I highly recommend the following paper:
McCracken, K. G., et al. “A phenomenological study of the cosmic ray variations over the past 9400 years, and their implications regarding solar activity and the solar dynamo.” Solar Physics 286.2 (2013): 609-627.
The periodicities found in solar modulation of galactic cosmic rays are different whether you analyze the whole data or just the periods without Solar Grand Minima.

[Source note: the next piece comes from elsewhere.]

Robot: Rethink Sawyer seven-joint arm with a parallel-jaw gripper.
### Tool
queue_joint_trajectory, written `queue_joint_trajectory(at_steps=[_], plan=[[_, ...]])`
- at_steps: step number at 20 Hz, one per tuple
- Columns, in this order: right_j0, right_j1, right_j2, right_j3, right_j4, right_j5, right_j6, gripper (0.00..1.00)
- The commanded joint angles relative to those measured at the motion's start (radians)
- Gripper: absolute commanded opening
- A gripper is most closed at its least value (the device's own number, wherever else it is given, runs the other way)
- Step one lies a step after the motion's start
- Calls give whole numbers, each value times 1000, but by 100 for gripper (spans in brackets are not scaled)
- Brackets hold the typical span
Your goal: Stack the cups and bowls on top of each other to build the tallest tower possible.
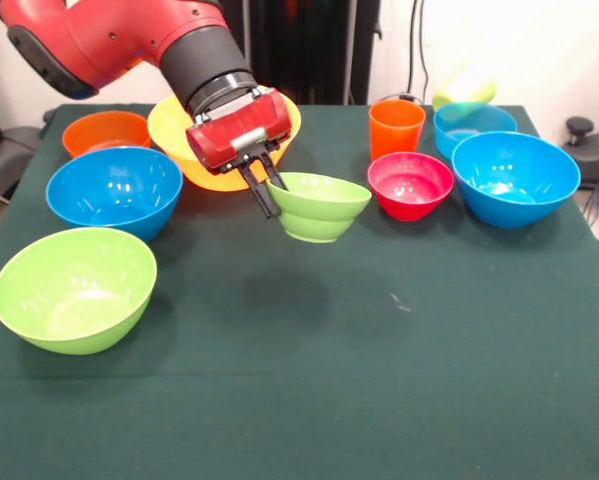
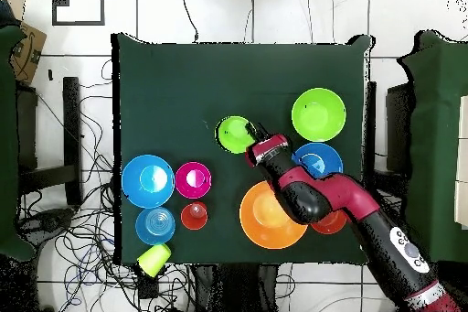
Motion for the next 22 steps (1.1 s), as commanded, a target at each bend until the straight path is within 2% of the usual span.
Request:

Specifically the de Vries cycle disappears and reappears following the Halstatt cycle.
http://i1039.photobucket.com/albums/a475/Knownuthing/McCracken%20Fourier_zpspm7dlavb.png
http://i1039.photobucket.com/albums/a475/Knownuthing/McCracken%20Table2_zps29vtxkzn.png
You find traces of the 60, 91 and 113 periodicities as they do when they analyze annual 10Be deposits in the Dye 3 ice core that has a yearly resolution (annual data column) between 1420 and 1992.

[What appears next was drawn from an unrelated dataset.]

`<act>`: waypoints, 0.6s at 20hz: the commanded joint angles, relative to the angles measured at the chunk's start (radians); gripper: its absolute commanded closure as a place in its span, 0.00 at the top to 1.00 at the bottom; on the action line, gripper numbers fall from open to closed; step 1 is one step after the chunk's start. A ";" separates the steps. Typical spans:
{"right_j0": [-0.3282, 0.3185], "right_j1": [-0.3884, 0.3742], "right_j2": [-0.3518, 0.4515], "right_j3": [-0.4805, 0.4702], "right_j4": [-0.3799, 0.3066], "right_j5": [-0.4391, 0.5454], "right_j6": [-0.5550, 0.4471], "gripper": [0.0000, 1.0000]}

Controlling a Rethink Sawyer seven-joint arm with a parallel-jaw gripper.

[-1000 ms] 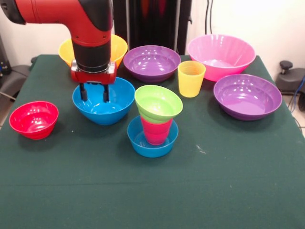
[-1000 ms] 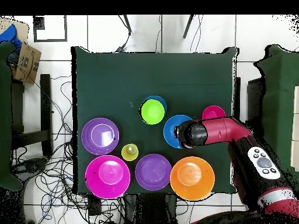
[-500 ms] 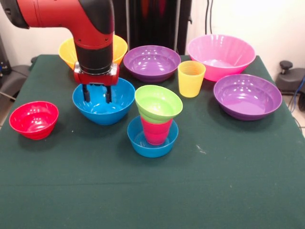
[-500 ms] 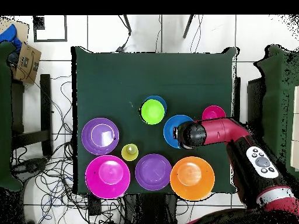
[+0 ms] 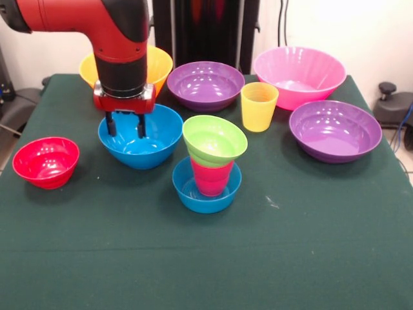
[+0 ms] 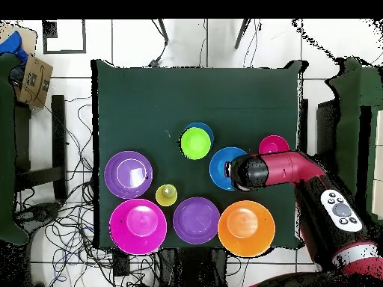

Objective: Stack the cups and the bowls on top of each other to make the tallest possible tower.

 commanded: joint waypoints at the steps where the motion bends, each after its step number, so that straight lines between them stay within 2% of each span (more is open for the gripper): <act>1: 0.000 -0.042 0.062 -0.021 0.030 0.095 -0.223 1.00; 9: -0.007 -0.059 0.078 -0.038 0.051 0.127 -0.249 1.00; 12: -0.006 -0.039 0.067 -0.034 0.027 0.097 -0.241 1.00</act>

The rest of the periodicities you miss because you constrain yourself to such a short period of data. You cannot say much about periodicities longer than about 100 years.

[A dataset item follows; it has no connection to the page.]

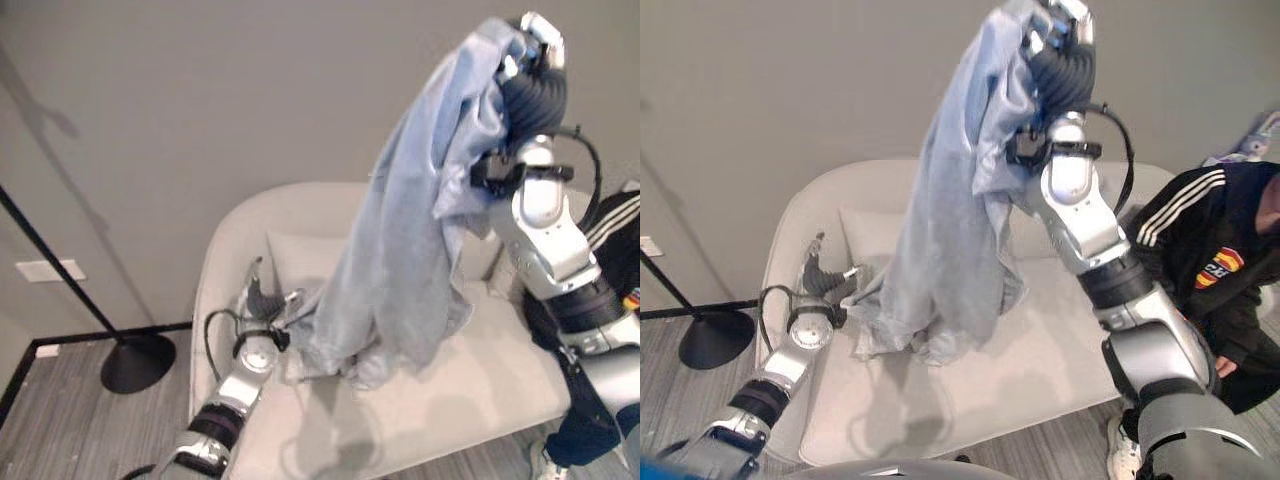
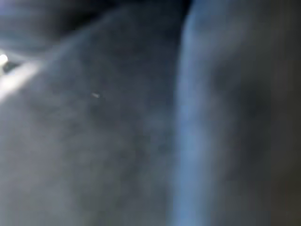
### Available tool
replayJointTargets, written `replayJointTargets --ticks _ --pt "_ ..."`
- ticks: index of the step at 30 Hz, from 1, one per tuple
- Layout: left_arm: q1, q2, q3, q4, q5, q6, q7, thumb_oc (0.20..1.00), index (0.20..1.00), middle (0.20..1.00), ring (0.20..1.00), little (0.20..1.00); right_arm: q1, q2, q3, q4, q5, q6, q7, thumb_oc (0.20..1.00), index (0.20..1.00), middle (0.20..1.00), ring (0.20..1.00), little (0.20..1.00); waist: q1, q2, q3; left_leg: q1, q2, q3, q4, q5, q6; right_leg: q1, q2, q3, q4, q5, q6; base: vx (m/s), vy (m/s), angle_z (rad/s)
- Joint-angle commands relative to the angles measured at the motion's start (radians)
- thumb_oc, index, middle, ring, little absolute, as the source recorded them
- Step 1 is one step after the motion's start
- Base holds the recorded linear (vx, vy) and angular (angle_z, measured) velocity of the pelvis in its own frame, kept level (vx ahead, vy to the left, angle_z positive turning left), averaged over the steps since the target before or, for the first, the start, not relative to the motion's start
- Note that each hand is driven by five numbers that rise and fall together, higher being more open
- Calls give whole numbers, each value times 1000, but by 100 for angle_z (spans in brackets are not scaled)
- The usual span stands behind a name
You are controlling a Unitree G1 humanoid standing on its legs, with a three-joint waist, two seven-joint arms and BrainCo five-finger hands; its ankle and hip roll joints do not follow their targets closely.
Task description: Hang the clothes on the sofa on the clothes rack.
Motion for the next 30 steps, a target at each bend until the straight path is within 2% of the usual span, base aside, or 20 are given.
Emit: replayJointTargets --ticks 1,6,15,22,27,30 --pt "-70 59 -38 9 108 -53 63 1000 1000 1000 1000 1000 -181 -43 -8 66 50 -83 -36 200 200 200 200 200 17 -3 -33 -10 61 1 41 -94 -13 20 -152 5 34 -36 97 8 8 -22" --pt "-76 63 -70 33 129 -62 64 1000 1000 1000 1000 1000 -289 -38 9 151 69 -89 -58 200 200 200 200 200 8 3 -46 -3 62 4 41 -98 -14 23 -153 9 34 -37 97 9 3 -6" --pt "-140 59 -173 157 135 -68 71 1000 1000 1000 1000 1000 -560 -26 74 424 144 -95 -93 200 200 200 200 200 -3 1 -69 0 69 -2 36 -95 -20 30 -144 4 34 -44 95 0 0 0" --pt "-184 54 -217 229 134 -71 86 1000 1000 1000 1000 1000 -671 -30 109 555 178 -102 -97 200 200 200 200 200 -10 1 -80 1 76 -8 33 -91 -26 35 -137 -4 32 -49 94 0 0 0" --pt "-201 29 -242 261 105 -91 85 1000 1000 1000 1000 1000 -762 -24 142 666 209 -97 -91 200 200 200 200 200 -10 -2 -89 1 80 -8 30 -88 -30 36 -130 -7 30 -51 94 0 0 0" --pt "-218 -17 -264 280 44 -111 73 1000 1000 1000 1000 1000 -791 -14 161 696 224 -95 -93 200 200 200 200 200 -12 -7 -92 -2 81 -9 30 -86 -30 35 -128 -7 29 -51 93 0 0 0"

Reply to  Willis Eschenbach
April 24, 2016 12:13 pm

Willis,
There is no perfect proxy record. Luckily we have two different proxies for the solar modulation of galactic cosmic rays that undergo different climate pathway modification. The knowledge of those pathways has also improved, so our reconstruction of past solar activity combining all this knowledge and both proxies is improving.
You can find the paper:
McCracken, K. G., et al. “A phenomenological study of the cosmic ray variations over the past 9400 years, and their implications regarding solar activity and the solar dynamo.” Solar Physics 286.2 (2013): 609-627.
here:
http://sci-hub.io/10.1007/s11207-013-0265-0
This paper uses different sets of data and some of them are modified by mathematical functions. The data that is available is the main one, that is used to establish the solar modulation function Φ:
“Recent studies (Steinhilber et al., 2012) have combined all available data for the past 9400 years, thereby extracting the solar signal from extraneous atmospheric and climate-related effects. This article examines this new record in both the time and frequency domains, which yields detailed information regarding the time-dependent modulation of the galactic cosmic-rays by the Sun, and by inference, the long-term variability of solar activity and the solar magnetic dynamo.”
This data is available here:
ftp://ftp.ncdc.noaa.gov/pub/data/paleo/climate_forcing/solar_variability/steinhilber2012.txt
ftp://ftp.ncdc.noaa.gov/pub/data/paleo/climate_forcing/solar_variability/steinhilber2012.xls
We can discuss the importance of these periodic oscillations and whether they constitute a true cycle or not, but many of them are found study after study, both in climate proxies and in these solar proxies, so their existence is pretty solid and not due to climate contamination.

Brett Keane
April 23, 2016 6:56 pm

@ Willis Eschenbach
April 21, 2016 at 11:14 am : So, a matter of raining on Lief reining in? Sorry, couldn’t resist either.